Saw this yesterday, and Im surprised it hasnt been posted.
It's on their facebook, but not on their site.

They're planning for a spring production.

Obviously a cad rendering, but you can see whats goin on.






https://docs.google.com/document/d/...e2ARVOcaAb0/edit?pli=1#heading=h.virhrhvi7z9x

https://www.facebook.com/amtelectronics

12AX7



> *AMT Electronics 12AX7WS*
> Dual triode 12&#1040;&#1061;7WS is a solid-state analogue of the popular 12AX7 (E83CC) vacuum tubes. Its characteristics remain constant through all the operation time, where vacuum tubes require regular replacement due to characteristics degradation.
> 
> Heater voltage is 6,3V or 12,6V depending on heater leads connection type.
> ...




6L6



> *Max characteristics of the solid-state pentode AMT 6L6WS*
> 
> Maximum plate and screen voltage - 800V
> Max plate dissipation - 50W
> ...


----------



## WarMachine (Sep 11, 2012)

Those

Look

Cool

As

FUCK!!!

Im all about tubes but it would be cool for someone to finally tip the scale and set the new standard ya know? Awesome!


----------



## Ishan (Sep 11, 2012)

A few companies made things like this in the past, they worked fine for the most part (preamp tubes SS copy for the most part). SSing a 5150 sounds like a funny thing to do


----------



## slapnutz (Sep 11, 2012)

Interesting man. Keen for anything thats different regardless if it works or not. Gotta keep trying these new ideas. 
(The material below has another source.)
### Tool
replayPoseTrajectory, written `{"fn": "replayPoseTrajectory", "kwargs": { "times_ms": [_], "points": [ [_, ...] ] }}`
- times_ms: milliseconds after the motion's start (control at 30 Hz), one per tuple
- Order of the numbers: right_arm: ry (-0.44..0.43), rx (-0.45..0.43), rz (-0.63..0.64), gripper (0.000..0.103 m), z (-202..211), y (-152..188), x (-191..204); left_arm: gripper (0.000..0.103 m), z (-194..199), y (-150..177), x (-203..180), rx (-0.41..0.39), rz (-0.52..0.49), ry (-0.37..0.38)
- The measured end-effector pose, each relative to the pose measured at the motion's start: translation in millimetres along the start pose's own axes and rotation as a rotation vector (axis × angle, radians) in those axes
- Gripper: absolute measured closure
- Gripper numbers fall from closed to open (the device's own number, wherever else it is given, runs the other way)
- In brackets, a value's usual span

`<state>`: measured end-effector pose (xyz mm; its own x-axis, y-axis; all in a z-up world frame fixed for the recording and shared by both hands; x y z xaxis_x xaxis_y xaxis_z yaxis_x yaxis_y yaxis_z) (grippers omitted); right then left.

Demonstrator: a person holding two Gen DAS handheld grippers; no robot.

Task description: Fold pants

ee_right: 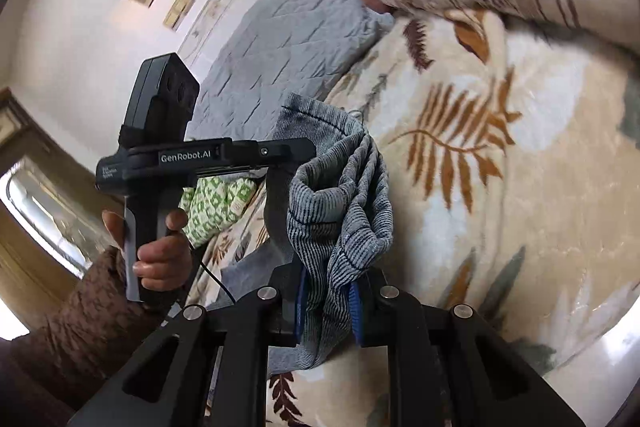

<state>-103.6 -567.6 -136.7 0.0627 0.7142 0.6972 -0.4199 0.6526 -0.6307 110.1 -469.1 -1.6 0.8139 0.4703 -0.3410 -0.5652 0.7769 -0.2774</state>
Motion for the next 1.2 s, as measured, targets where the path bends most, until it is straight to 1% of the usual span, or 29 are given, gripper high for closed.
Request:
{"fn": "replayPoseTrajectory", "kwargs": {
  "times_ms": [100,333,633,767,900,1200],
  "points": [
    [0.004,0.004,0.034,0.086,0.8,-0.9,12.5,0.089,10.7,7.1,6.1,-0.02,0.043,0.008],
    [0.007,0.042,0.136,0.086,-4.9,0.2,48.1,0.089,35.5,27.3,27.0,-0.061,0.138,-0.002],
    [-0.017,0.111,0.251,0.086,-25.1,9.6,90.3,0.089,63.9,53.8,54.1,-0.101,0.211,-0.019],
    [-0.027,0.164,0.314,0.086,-40.6,20.1,112.7,0.089,71.8,66.5,61.5,-0.114,0.216,-0.027],
    [-0.031,0.223,0.374,0.086,-57.9,33.9,132.1,0.089,78.3,84.7,78.5,-0.118,0.24,-0.03],
    [-0.031,0.348,0.47,0.086,-96.7,65.1,163.0,0.089,76.4,130.9,129.2,-0.1,0.349,-0.018]
  ]
}}
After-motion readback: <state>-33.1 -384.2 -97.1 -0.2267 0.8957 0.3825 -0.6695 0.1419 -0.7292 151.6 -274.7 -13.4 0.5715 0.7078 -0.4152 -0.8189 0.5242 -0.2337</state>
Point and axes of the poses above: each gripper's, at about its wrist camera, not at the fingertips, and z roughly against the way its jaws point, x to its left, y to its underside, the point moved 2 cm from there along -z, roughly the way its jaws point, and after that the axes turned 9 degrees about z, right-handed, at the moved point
Will definitely been keeping a watchful eye.


----------



## technomancer (Sep 11, 2012)

Yup this has been tried repeatedly and never sold well. Actually the timing is funny as Mike Fortin just posted pics of some really old versions of this kind of stuff he had lying around yesterday.


----------



## Leuchty (Sep 11, 2012)

Looks cool. Would be great for backup if a tube goes mid-gig.
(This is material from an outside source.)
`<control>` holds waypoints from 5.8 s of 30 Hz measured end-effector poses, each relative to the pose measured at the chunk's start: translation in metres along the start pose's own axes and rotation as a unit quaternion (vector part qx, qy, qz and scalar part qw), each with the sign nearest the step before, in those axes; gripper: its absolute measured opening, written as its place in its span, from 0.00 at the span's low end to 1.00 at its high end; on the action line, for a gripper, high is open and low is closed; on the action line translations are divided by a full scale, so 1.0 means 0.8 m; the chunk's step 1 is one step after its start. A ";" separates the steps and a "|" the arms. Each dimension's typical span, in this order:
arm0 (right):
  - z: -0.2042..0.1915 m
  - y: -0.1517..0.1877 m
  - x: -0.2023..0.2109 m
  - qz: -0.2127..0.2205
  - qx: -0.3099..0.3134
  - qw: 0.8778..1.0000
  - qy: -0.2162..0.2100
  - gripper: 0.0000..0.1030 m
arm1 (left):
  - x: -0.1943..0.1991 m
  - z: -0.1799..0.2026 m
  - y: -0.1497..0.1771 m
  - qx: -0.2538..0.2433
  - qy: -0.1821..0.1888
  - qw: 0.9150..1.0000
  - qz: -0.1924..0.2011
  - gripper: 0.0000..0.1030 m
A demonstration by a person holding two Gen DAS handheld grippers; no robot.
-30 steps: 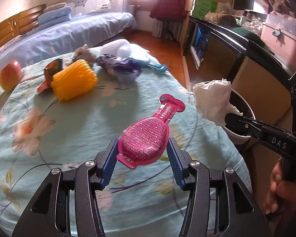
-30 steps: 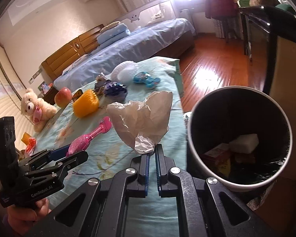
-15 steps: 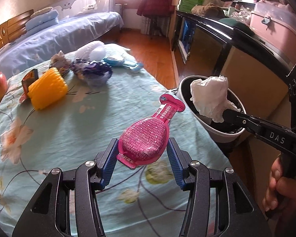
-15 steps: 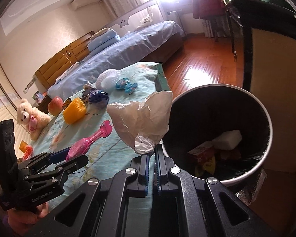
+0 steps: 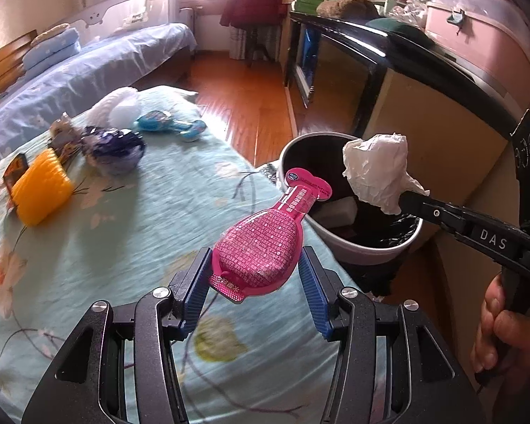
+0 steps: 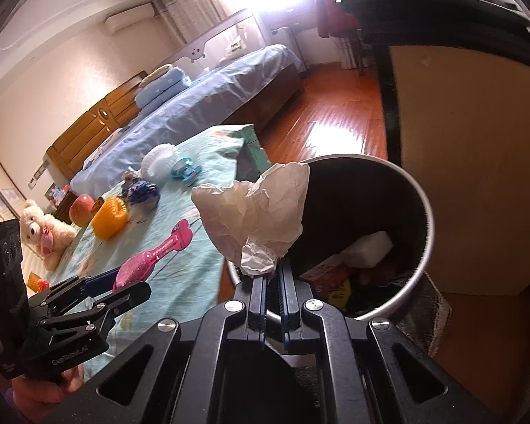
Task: Collect trash
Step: 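Carry the pink brush and tissue over the bin, then open both tools to drop the pink brush and tissue into the bin, then move both open tools back over the bed toward the trash, then grasp the yellow foam net with the left tool while the right tool grasps the blue toothpaste tube, then carry the yellow foam net and blue tube over the bin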
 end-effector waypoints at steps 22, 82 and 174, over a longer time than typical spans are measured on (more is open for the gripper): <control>0.058 -0.016 -0.022 -0.013 -0.030 0.999 0.022 0.06 | -0.068 0.040 -0.037 -0.031 0.011 0.999 -0.035 0.48; -0.134 -0.024 -0.060 -0.038 0.110 0.991 -0.069 0.69 | 0.067 -0.150 0.047 0.150 -0.106 0.982 0.044 0.69; -0.054 -0.007 -0.019 -0.004 0.044 0.999 -0.021 0.33 | 0.021 -0.053 0.018 0.053 -0.008 0.999 0.008 0.14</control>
Point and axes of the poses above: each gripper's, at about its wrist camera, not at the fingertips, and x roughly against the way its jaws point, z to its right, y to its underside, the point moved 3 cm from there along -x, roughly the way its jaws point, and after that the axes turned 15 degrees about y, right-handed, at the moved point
There was also talk of non-degrading tubes a few years ago. Somewhere on YouTube at a NAMM.


----------



## Ishan (Sep 11, 2012)

Apparently their goal is to do SS replacements that sound identical to the original. If they succeed and provide several "flavor" of these (different "brands", everyone have favorites), it could sell OK I guess.


----------



## ShadowFactoryX (Sep 11, 2012)

this technology is still in early stages, and im sure eventually they'll become more of a common thing,
but it seems its an increasingly popular trend, jet city's retrovalves are fresh on the market, but havent gained a whole lot of attention, and have very mixed reviews

though with what amt has been coming up with lately, they might come out on top


----------



## cardinal (Sep 11, 2012)

After a weekend where I had multiple new tubes fail, I'm interested.

I'd be particularly interested in how an amp responds with these only in certain positions (phase inverter and effects loop buffers). Wonder if you could mix and match.
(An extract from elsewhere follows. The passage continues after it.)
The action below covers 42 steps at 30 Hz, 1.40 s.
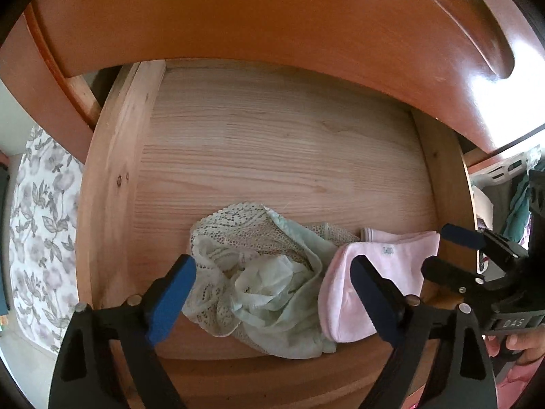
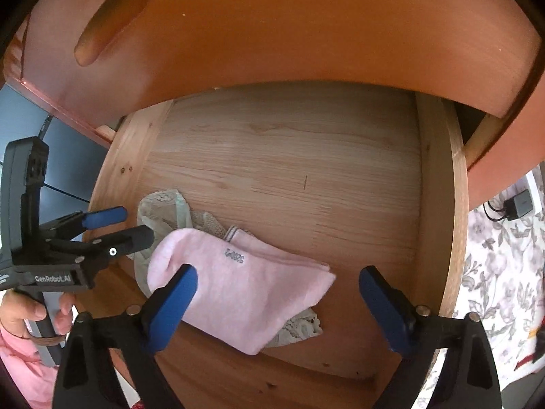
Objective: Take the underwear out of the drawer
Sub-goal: 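Lower the left tool onto the green lace while the right lowers onto the pink sock, then close the left tool on the green lace while the right grasps the pink sock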
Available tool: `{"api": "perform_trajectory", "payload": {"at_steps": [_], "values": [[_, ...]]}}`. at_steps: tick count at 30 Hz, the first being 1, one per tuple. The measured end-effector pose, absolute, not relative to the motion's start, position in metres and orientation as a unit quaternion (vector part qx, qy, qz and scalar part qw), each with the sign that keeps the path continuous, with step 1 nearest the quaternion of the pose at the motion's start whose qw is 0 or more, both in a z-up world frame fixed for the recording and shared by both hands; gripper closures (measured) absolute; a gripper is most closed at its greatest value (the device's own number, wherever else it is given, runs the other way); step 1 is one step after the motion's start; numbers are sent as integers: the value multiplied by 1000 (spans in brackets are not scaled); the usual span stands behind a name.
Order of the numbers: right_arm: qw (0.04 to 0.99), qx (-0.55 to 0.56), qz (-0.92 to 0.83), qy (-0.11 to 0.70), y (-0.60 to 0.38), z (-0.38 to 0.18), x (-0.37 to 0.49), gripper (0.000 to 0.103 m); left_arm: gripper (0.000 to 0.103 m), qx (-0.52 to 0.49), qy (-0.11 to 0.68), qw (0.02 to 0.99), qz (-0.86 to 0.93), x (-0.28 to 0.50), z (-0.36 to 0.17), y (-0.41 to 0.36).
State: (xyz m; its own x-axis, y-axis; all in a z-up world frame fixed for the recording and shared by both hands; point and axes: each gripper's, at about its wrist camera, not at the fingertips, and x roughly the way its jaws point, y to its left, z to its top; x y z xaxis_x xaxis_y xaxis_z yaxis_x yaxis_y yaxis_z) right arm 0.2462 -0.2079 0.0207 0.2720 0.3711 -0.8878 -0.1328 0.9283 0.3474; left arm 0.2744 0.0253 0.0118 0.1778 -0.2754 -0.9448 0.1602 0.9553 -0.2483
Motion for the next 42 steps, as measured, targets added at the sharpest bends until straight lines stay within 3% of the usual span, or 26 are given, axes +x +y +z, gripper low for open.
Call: {"api": "perform_trajectory", "payload": {"at_steps": [3, 8, 14, 17, 27, 33, 35, 42], "values": [[786, 100, 155, 590, -206, 16, 249, 17, 20, -48, 634, 758, -144, 280, 8, 24], [785, 83, 144, 597, -201, 12, 252, 23, 42, -62, 647, 747, -139, 292, -3, 27], [791, 64, 135, 593, -194, 10, 252, 39, 54, -33, 646, 751, -136, 292, -6, 22], [789, 42, 139, 597, -189, 9, 251, 49, 59, -25, 642, 755, -132, 293, -5, 20], [789, 7, 141, 598, -178, 5, 252, 69, 61, -7, 639, 759, -125, 290, -3, 1], [794, -17, 146, 591, -171, 4, 250, 83, 72, -4, 635, 762, -128, 285, -8, 0], [796, -19, 147, 587, -173, 5, 249, 85, 80, 1, 633, 764, -128, 284, -9, -1], [806, -16, 148, 573, -176, 10, 243, 88, 93, 6, 624, 770, -130, 283, -6, -3]]}}
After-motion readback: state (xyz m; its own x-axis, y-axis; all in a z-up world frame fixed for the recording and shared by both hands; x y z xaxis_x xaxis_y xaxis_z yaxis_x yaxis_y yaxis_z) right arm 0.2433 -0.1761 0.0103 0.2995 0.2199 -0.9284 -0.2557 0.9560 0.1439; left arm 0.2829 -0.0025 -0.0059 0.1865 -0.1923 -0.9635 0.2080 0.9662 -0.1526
I also haven't seen this idea applied to power tubes before, but maybe that's old news, too. So, I'm interested, but only if there's a return policy, really.


----------



## WarMachine (Sep 11, 2012)

Definitely man! Think of the possibilities! If these things end up slamming an amp like tubes do at high volume, they would sell like crazy! And making amps similar to randalls RTS series so you can mix and match would be ideal, on a budget of course


----------



## Curt (Sep 11, 2012)

Honestly, as a die-hard tube amp player, when these hit the market i'll buy some for when I NEED a retube but don't have the cash on hand to order new ones for the time being.


----------



## geetar_geek79 (Sep 11, 2012)

CYBERSYN said:


> Looks cool. Would be great for backup if a tube goes mid-gig.
> QUOTE]
> 
> This is exactly what I was thinking as well. It would be a nice back until you buy replacement tubes...


----------



## EdgeCrusher (Sep 11, 2012)

Wow, this looks pretty interesting; I wonder how they will compare to actual tubes in terms of sound and feel?


----------



## Decipher (Sep 11, 2012)

Pretty neat! I would honestly love to giv'm a try or as mentioned a good solid back up set.


----------



## technomancer (Sep 11, 2012)

I always love when something that's been tried over and over again gets packaged as new by the latest company being hyped and guys flip out. This stuff has been around for AGES. The idea is not new. It's just never caught on because the results are never as good as an actual tube 

Here are the photos I mentioned earlier of the ancient version of this Fortin posted


----------



## MetalDaze (Sep 11, 2012)

^^^ well yeah, but did you see how cool the new ones look? 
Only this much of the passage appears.